"Out of Darkness," a virtual exhibition at Block Gallery in Raleigh that opened last month, features photographs and videos inspired by film noir, a style of dark Hollywood film.
The exhibition will be on display online until Jan. 15.
In addition to the low-budget aspect of film noir, the style usually incorporates the use of low-key lighting, off-angle and deep-focus camera shots and stark chiaroscuro, a technique that emphasizes contrasting light and darkness. Although there is a variety of techniques and styles used by the different artists in the exhibition, each of their images evokes a shared sense of mystery and isolation that is also common in the film noir style.
Stacy Bloom Rexrode, the curator of exhibitions and collections for Raleigh Arts, said the idea for this exhibition came from an earlier social media project focusing on how artists were adapting to life in quarantine. After seeing the pandemic’s impact on artistic practice, Rexrode decided on a theme for the exhibition.
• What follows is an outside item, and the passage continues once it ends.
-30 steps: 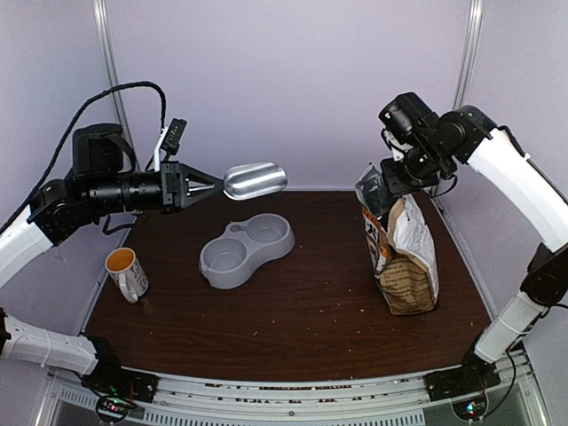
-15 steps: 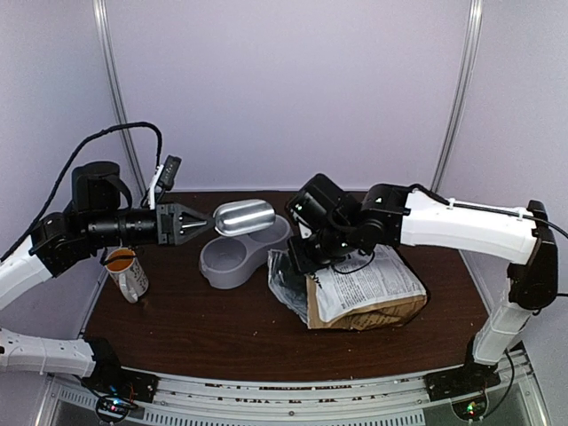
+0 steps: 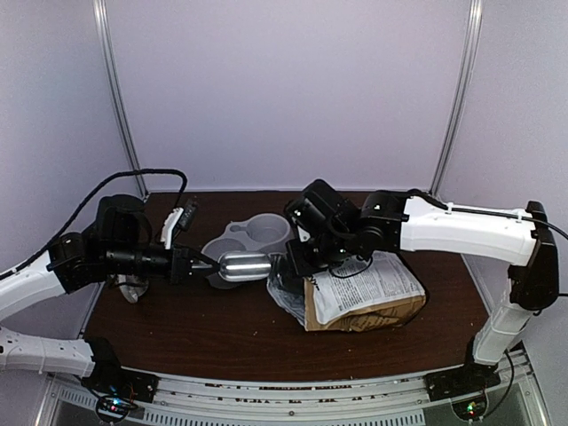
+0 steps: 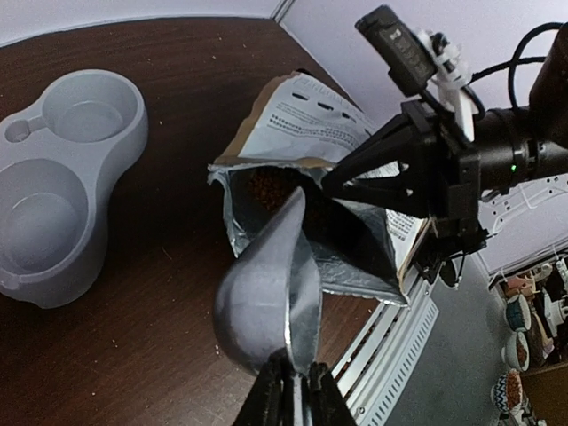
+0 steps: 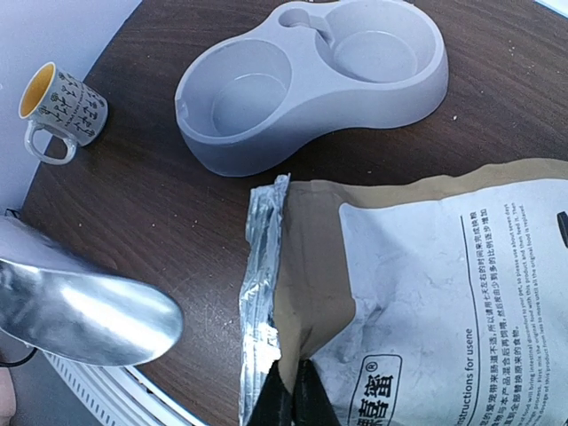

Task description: Serve the pet food

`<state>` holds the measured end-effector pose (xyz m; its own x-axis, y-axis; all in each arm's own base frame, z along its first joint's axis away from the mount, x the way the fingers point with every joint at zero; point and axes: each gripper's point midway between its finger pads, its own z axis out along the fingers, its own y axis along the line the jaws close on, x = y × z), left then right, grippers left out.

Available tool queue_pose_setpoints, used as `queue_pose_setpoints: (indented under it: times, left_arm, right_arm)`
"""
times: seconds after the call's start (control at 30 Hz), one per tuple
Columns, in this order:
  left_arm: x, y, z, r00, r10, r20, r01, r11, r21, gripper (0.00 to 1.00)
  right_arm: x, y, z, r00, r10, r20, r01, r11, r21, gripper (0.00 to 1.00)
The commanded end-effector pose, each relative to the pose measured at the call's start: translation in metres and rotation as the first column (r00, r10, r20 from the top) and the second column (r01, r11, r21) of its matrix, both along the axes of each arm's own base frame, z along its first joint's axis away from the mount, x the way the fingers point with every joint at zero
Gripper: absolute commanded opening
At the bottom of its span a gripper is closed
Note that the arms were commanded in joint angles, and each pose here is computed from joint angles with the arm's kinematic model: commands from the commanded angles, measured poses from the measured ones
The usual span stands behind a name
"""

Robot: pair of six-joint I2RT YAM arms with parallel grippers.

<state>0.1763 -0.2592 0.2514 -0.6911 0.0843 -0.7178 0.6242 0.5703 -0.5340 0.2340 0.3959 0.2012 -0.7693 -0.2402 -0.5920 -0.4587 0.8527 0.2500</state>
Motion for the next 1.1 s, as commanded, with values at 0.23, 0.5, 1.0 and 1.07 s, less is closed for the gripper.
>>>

“I thought paying homage to film noir through photography made perfect sense considering the genre first came about following World War II and was a result of artists making due with minimal equipment and limited resources,” Rexrode said.
"Out of Darkness" is juried by George Jenne, who graduated from UNC with a Master of Fine Arts in studio art in 2013 and serves as the director of Lump Projects, a nonprofit gallery in Raleigh. Jenne is a huge fan of film noir himself and said it plays a role in the basic training of every filmmaker.
“I don’t know many film veterans who can’t rattle off a long list of their favorites,” Jenne said. “I also think it’s an apt subject for the time. The art world is in crisis due to the pandemic and serious issues of equity, so purse strings are short across the board.”
As the juror of the exhibition, Jenne’s duties include viewing applications and selecting artists to be featured in the show. When considering submissions, Jenne says he focused more on the allure of the photographs rather than the quality of their execution.
“I mean, they can’t be terrible, but the concept is what’s really important,” he said. “Then I try to narrow it down to work that conveys that its maker knows something that we don’t. I’m looking for something that hints that this person is operating on a different plane.”